---- EXERCISE INPUT
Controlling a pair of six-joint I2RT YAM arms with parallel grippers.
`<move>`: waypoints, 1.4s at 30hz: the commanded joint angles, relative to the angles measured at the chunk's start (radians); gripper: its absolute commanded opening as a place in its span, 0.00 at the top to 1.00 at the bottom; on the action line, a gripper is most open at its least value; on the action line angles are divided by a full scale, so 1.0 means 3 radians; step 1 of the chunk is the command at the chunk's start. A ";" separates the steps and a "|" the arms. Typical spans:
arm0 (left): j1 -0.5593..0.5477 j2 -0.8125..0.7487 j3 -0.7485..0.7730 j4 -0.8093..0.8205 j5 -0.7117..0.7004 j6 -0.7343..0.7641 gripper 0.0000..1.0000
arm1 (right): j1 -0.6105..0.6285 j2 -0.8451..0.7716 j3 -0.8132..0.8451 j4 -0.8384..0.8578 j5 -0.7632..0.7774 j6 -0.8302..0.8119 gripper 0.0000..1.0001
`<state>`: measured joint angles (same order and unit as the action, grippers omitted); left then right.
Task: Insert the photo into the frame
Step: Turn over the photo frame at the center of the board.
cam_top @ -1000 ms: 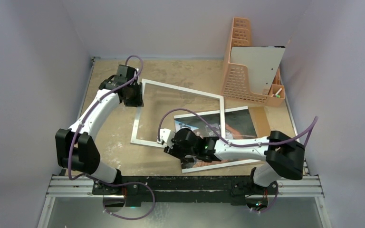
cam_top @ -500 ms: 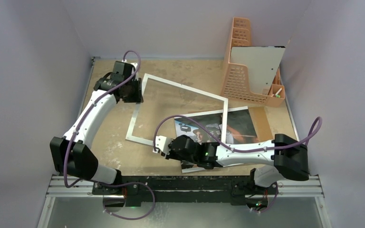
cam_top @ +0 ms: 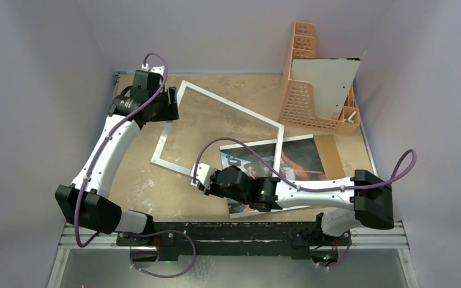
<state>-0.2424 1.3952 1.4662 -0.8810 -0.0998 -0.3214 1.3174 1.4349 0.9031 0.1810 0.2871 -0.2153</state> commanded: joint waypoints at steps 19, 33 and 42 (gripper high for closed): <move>0.0036 -0.1001 0.0735 0.0144 -0.0750 -0.0385 0.12 | -0.0020 0.0274 0.0829 0.0551 -0.0056 0.0070 1.00; 0.0036 -0.1707 0.0786 0.0671 -0.0973 -0.0433 0.11 | -0.0324 0.0769 0.1938 0.0881 -0.0875 0.1005 1.00; 0.0039 -0.1944 0.0629 0.1017 -0.1094 -0.0386 0.12 | -0.0659 0.1143 0.2790 0.0970 -0.1595 0.2243 1.00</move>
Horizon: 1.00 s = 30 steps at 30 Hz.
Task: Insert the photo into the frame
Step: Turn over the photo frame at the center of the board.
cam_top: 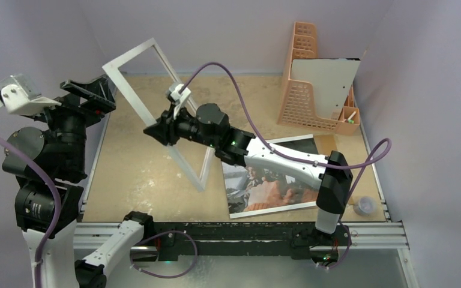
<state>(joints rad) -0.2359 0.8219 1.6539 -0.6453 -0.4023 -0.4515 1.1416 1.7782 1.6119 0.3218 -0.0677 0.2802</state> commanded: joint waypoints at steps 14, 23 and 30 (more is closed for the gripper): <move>0.0014 0.0005 -0.0249 0.0058 -0.0049 -0.0078 0.12 | -0.0825 0.0208 -0.0230 0.1538 -0.1207 0.3712 1.00; 0.0014 0.0100 -0.0420 -0.0007 0.0066 -0.0106 0.12 | -0.1248 0.0407 -0.0630 0.1993 -0.1373 0.4241 1.00; 0.0011 0.0134 -0.0498 -0.0012 0.0088 -0.0095 0.12 | -0.1559 0.0467 -0.0655 0.2136 -0.1684 0.4302 1.00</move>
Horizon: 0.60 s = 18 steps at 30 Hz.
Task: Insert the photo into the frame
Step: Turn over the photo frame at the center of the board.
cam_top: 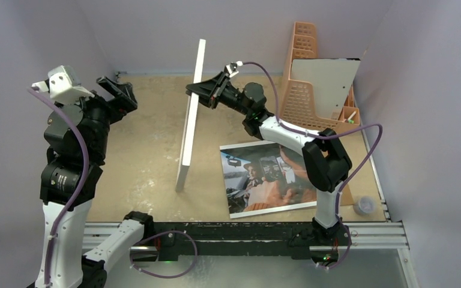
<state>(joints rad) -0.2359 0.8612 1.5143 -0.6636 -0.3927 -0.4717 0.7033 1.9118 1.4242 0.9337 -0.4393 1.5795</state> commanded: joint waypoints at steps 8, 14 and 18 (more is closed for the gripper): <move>0.0014 0.0049 -0.0142 0.0080 0.0124 -0.0033 0.12 | -0.0125 0.0057 -0.0233 0.0353 -0.0584 0.0019 0.97; 0.0014 0.0062 -0.0378 0.0069 0.0104 -0.0053 0.12 | -0.0128 0.0122 -0.0480 0.0563 -0.0635 0.0109 0.89; 0.0014 0.0040 -0.0711 0.0054 0.0168 -0.0140 0.12 | -0.0140 0.0119 -0.0695 0.0789 -0.0610 0.0143 0.81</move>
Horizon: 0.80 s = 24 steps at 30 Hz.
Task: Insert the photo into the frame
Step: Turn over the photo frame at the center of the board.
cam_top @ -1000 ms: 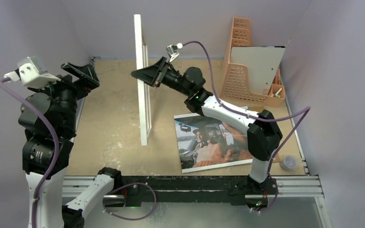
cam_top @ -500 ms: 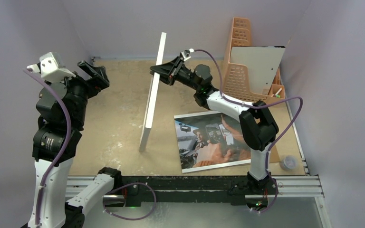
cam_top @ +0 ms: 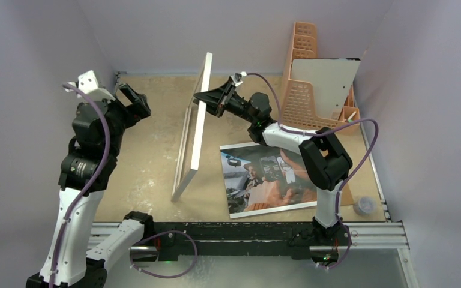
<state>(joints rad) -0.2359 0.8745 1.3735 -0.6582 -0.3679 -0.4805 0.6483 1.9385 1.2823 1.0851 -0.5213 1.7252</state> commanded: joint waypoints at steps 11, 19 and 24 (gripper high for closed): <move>0.0014 0.0023 -0.0905 0.0100 0.0357 -0.0352 0.12 | -0.0066 -0.0245 -0.0712 -0.0013 -0.0279 -0.0794 0.50; 0.0014 0.0034 -0.1065 0.0191 0.0355 -0.0404 0.13 | -0.0180 -0.0562 -0.0964 -0.0722 -0.0029 -0.1395 0.32; 0.0014 0.0069 -0.1127 0.0236 0.0398 -0.0391 0.13 | -0.0187 -0.0588 -0.0798 -0.1495 0.0206 -0.1934 0.33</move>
<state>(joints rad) -0.2359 0.8909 1.0447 -0.6346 -0.2638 -0.5846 0.5972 1.8267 0.9810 0.7948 -0.5335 1.3296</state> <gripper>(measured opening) 0.876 0.681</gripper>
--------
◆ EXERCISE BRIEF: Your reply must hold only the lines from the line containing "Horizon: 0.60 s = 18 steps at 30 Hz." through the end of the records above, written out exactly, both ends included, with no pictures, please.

◆ WRITTEN SOLUTION:
Horizon: 0.60 s = 18 steps at 30 Hz.
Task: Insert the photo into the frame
Step: Turn over the photo frame at the center of the board.
cam_top: 
<state>(joints rad) -0.2359 0.8612 1.5143 -0.6636 -0.3927 -0.4717 0.7033 1.9118 1.4242 0.9337 -0.4393 1.5795</state> commanded: joint waypoints at steps 8, 14 and 18 (more is closed for the gripper): <move>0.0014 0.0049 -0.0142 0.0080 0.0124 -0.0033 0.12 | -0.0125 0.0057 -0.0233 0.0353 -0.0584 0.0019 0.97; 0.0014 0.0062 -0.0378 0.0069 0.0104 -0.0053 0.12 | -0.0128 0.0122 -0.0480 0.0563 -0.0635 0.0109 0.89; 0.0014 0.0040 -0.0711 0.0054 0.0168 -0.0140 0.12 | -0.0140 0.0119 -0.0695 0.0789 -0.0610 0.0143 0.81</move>
Horizon: 0.80 s = 24 steps at 30 Hz.
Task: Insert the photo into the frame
Step: Turn over the photo frame at the center of the board.
cam_top @ -1000 ms: 
cam_top @ -500 ms: 
cam_top @ +0 ms: 
<state>(joints rad) -0.2359 0.8745 1.3735 -0.6582 -0.3679 -0.4805 0.6483 1.9385 1.2823 1.0851 -0.5213 1.7252</state> commanded: joint waypoints at steps 11, 19 and 24 (gripper high for closed): <move>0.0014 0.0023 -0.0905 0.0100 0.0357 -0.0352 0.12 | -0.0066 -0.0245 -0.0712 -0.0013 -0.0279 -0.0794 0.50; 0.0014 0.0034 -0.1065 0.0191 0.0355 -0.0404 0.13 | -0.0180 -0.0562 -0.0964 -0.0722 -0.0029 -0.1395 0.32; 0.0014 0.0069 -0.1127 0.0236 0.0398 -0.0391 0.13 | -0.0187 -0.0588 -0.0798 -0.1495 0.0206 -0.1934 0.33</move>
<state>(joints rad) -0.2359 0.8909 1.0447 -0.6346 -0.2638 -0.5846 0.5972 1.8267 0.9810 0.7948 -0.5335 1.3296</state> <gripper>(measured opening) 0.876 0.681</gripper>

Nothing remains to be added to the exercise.